Teaching isn't hierarchical in its demands, like college to professional football, and schools are not organized so that the same types of practices are needed to be successful in each. The truth is that in some schools, you can teach like a high school quarterback and be fine, and in others you have to teach like professional quarterback to be successful. The real difference is that you get paid better in professional football if you are successful whereas in teaching, the high school quarterbacks and the professional quarterbacks all get paid the same. The good news about Gladwell's article is that it highlights the role of Bob Pianta's work. I have been a fan of Pianta's work for years. I know that he would not say that teaching should be open to anyone with a pulse but he would agree that the traits of successful teachers can be found in anyone. In the article, Pianta highlights what a preschool teacher does that is good teaching--allowing students to show engagement through movement. He also points out what she could have done that would have supported more learning. This is where the profession can be taught how to maximize learning situations. The teacher does maximize the learning by responding "creatively" to the situation, as in she creates more learning using what is out of her control instead of shutting it down. The section of the article about Pianta's CLASS system is some of the best description of the demands and practice of teaching preschool I have ever read. Here is a brief snippet but please read the rest by going to the orginal article and scrolling down to the large font P.

Picture a young
preschool teacher, sitting on a classroom floor surrounded by seven
children. She is holding an alphabet book, and working through the
letters with the children, one by one: “ ‘A’ is for apple. . . . ‘C’ is for cow.”

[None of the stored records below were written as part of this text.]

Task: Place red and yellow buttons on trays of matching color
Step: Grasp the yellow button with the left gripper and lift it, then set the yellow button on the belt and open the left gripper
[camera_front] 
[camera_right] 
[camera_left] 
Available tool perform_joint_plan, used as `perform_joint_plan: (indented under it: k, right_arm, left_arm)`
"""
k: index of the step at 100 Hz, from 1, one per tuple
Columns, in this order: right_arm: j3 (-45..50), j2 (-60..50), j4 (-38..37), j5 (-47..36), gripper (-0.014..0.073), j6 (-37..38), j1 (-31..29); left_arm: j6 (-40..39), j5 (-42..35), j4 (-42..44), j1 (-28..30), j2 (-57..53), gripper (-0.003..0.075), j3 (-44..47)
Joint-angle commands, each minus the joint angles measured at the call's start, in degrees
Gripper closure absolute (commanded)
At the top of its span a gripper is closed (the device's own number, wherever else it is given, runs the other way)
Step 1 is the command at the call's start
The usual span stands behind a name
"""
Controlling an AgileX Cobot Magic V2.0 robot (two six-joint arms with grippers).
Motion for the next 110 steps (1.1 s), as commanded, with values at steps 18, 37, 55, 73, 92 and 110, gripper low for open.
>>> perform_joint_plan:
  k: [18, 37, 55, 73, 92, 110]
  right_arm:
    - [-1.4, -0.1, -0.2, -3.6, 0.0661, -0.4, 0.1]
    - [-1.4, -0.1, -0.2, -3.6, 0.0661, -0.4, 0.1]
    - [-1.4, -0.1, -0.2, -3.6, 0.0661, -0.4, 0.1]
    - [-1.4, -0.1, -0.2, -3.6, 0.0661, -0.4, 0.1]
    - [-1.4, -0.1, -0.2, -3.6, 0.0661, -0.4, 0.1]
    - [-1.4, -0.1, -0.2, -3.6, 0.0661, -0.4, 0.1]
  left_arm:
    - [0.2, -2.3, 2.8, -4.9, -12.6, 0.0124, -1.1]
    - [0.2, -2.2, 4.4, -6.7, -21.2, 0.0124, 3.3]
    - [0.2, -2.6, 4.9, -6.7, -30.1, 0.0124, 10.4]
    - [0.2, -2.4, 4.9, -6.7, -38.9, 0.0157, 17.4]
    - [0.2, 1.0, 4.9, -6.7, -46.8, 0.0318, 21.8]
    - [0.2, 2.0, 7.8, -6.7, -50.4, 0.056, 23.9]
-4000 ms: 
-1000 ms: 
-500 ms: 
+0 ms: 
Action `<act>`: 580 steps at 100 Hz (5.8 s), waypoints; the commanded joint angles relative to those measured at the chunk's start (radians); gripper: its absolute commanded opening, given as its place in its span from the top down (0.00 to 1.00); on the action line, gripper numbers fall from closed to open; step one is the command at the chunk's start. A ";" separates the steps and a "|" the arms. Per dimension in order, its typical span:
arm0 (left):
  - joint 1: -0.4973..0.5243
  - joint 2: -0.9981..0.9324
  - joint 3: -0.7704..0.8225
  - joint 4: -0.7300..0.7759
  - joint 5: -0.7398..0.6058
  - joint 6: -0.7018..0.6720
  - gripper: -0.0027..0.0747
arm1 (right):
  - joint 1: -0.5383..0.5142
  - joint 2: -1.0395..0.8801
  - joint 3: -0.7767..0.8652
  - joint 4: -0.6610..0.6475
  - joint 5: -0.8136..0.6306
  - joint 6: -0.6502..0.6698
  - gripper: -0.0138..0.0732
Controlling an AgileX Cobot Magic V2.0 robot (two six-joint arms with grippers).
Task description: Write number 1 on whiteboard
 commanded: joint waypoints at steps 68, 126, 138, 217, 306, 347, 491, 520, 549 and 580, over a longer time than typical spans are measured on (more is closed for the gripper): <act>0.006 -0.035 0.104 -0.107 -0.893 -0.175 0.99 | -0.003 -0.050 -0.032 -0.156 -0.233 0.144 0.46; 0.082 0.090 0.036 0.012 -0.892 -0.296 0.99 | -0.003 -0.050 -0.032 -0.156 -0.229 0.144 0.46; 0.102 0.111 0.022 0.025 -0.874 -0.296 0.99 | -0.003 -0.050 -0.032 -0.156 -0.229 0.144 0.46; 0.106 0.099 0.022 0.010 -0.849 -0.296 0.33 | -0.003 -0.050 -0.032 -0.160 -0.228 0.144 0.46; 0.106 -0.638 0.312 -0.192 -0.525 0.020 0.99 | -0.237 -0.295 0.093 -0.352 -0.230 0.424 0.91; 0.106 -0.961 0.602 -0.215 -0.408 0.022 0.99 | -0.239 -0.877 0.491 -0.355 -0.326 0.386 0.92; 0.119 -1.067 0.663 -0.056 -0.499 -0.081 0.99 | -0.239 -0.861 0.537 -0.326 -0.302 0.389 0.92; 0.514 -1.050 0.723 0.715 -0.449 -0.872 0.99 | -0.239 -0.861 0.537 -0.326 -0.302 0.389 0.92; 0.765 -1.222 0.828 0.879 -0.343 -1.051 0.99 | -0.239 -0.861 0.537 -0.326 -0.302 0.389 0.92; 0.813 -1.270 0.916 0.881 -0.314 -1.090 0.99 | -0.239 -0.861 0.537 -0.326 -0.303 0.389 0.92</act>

The session was taped, and the videotape is being watched by a group of
experts, who are charting and grading each of the teacher’s moves.

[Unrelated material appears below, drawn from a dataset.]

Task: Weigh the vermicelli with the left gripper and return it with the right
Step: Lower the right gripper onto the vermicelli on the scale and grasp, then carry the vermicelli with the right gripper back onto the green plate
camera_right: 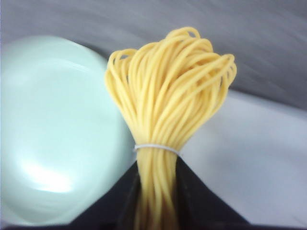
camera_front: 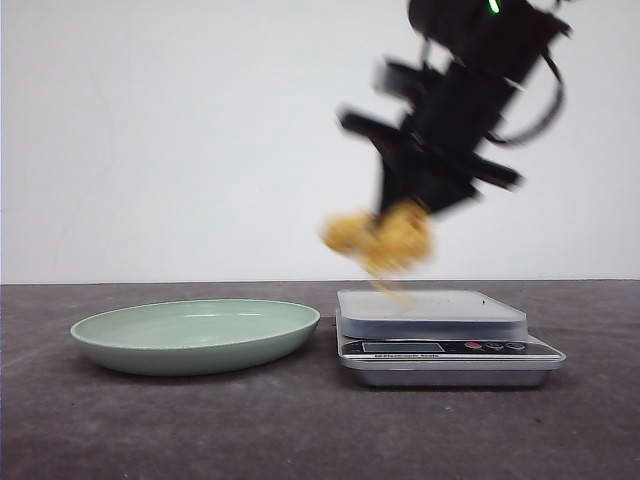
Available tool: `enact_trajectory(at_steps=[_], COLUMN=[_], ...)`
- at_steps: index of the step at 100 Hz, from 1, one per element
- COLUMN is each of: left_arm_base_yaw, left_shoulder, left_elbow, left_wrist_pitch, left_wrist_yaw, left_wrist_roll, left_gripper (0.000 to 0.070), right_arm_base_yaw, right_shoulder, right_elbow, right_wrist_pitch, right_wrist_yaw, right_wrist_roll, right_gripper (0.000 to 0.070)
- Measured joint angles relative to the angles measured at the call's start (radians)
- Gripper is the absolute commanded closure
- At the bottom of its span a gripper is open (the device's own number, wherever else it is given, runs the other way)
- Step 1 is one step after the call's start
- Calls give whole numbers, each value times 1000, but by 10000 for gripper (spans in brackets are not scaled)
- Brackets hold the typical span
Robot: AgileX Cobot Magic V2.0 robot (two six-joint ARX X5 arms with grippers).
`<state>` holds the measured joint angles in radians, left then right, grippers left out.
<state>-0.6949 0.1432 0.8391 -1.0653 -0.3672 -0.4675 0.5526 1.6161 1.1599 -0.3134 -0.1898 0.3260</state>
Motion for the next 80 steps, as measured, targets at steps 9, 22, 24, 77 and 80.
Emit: enact_trajectory(at_steps=[9,22,24,77,80], left_arm_base_yaw=[0,0,0,0,0], left_shoulder=[0,0,0,0,0], left_elbow=[0,0,0,0,0], left_wrist_pitch=[0,0,0,0,0], left_wrist_yaw=[0,0,0,0,0], left_wrist_roll=[0,0,0,0,0], left_gripper=[505,505,505,505,505], right_arm_base_yaw=[42,118,129,246,246], right_shoulder=[-2,3,8,332,341], right_elbow=[55,106,113,169,169], right_wrist_pitch=[82,172,180,203,198], right_wrist_yaw=[-93,-82,-76,37,43], right_wrist_roll=[44,98,105,206,207], right_gripper=[700,700,700,700,691])
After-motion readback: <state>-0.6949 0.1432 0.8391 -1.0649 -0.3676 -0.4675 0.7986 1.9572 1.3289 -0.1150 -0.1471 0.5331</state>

After thirty seconds, the leader of the
group—Bob Pianta, the dean of the University of Virginia’s Curry School
of Education—stops the tape. He points to two little girls on the right
side of the circle. They are unusually active, leaning into the circle
and reaching out to touch the book.
“What I’m struck by is how lively the
affect is in this room,” Pianta said. “One of the things the teacher is
doing is creating a holding space for that. And what distinguishes her
from other teachers is that she flexibly allows the kids to move and
point to the book. She’s not rigidly forcing the kids to sit back.”

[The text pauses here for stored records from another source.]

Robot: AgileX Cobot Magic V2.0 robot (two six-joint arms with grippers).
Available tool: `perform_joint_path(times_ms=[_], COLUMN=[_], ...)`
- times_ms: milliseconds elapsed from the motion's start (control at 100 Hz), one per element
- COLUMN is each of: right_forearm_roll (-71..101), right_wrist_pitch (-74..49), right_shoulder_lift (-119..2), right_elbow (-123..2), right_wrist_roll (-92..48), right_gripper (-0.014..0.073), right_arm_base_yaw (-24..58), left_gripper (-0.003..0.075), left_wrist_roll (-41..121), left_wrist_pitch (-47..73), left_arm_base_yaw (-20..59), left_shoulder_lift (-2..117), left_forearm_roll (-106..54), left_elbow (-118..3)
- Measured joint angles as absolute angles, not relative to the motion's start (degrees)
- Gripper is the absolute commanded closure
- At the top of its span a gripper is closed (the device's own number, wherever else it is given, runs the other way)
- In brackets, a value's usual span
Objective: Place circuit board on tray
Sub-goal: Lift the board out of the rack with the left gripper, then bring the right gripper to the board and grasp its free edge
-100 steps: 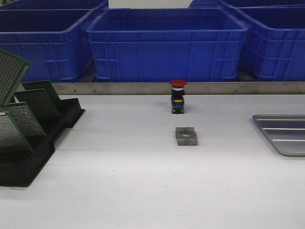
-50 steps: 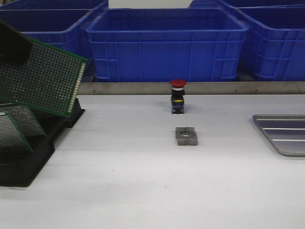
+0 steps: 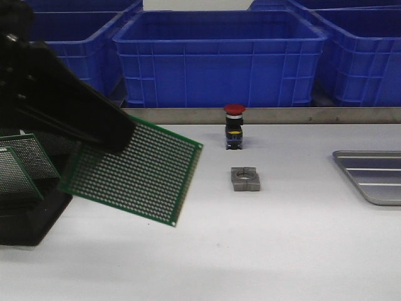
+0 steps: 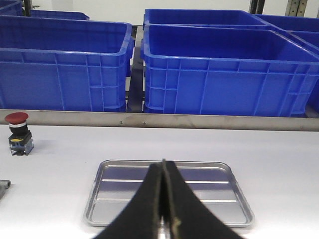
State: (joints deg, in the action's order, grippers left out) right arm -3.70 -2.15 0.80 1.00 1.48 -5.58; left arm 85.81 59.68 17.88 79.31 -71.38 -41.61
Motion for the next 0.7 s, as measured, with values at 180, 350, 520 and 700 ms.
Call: perform_joint_path(times_ms=[180, 350, 520, 700], right_forearm_roll=[-3.45, -1.1, 2.11, 8.93], right_wrist_pitch=[-10.73, -23.57, -30.21, -32.68], right_shoulder_lift=[0.8, -3.63, -12.59, -20.75], right_elbow=[-4.75, -11.26, -16.18, -20.64], right_wrist_roll=[1.48, 1.48, 1.48, 1.32], right_gripper=[0.0655, 0.0655, 0.0655, 0.061], right_arm_base_yaw=[-5.49, -5.49, -5.49, -3.53], left_gripper=[0.0741, 0.0741, 0.0741, 0.0741], left_wrist_roll=[85.93, 86.0, 86.0, 86.14], left_wrist_pitch=[58.95, 58.73, 58.62, 58.62], left_arm_base_yaw=[21.57, 21.71, 21.71, 21.71], left_shoulder_lift=[82.63, 83.63, 83.63, 83.63], left_forearm_roll=[-72.27, -72.5, -72.64, -72.64], left_elbow=[-41.61, -41.61, -41.61, -41.61])
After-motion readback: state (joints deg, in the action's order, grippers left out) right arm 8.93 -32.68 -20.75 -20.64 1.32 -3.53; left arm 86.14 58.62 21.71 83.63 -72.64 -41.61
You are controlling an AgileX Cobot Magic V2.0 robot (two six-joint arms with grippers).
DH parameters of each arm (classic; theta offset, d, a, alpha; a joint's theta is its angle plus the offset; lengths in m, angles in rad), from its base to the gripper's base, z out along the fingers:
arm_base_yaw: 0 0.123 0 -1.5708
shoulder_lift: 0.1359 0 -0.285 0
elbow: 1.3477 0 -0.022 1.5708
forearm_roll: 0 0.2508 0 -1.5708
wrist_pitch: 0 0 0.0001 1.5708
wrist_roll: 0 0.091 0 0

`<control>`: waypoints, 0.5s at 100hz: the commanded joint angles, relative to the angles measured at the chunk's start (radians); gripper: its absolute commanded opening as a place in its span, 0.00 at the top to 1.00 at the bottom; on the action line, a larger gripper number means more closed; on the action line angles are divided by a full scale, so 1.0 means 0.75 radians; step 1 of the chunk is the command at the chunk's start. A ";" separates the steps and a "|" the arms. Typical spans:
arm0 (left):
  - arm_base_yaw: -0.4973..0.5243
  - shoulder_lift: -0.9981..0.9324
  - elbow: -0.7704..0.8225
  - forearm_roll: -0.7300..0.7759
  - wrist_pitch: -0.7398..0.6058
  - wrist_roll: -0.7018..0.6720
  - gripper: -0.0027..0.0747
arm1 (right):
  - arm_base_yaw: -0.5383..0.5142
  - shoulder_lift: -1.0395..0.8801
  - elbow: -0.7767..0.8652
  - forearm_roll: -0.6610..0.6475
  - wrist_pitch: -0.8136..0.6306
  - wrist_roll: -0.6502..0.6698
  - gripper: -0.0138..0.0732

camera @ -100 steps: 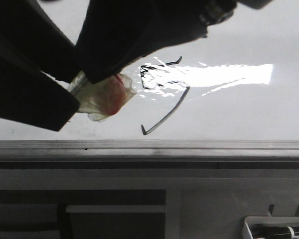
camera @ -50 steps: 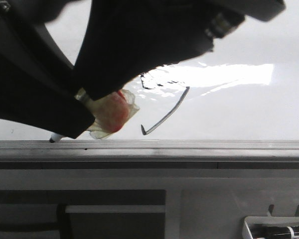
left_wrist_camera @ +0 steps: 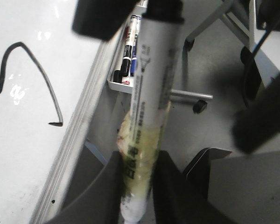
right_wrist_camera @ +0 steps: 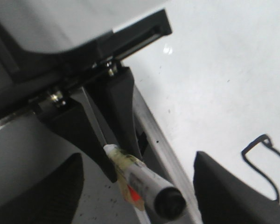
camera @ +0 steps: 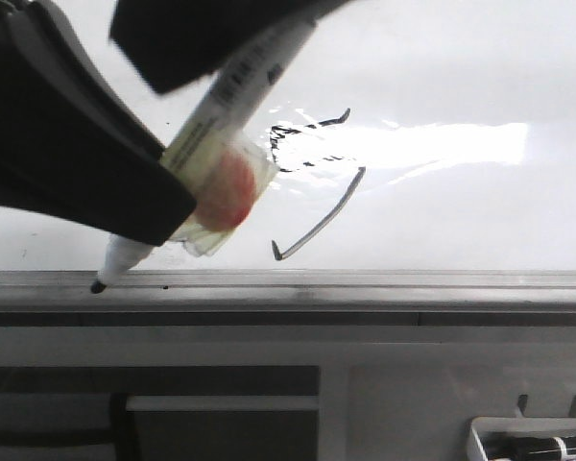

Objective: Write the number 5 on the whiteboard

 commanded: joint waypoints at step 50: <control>-0.001 0.136 0.067 -0.273 -0.920 -0.655 0.99 | -0.002 -0.462 -0.038 -0.220 0.243 0.131 0.91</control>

Pianta’s team has developed a system
for evaluating various competencies relating to student-teacher
interaction. Among them is “regard for student perspective”; that is, a
teacher’s knack for allowing students some flexibility in how they
become engaged in the classroom. Pianta stopped and rewound the tape
twice, until what the teacher had managed to achieve became plain: the
children were active, but somehow the class hadn’t become a
free-for-all.
“A lesser teacher would have responded
to the kids’ leaning over as misbehavior,” Pianta went on. “ ‘We can’t
do this right now. You need to be sitting still.’ She would have turned
this off.”

What are some other things that preschool teachers do that might help teachers be more effective at higher grade levels?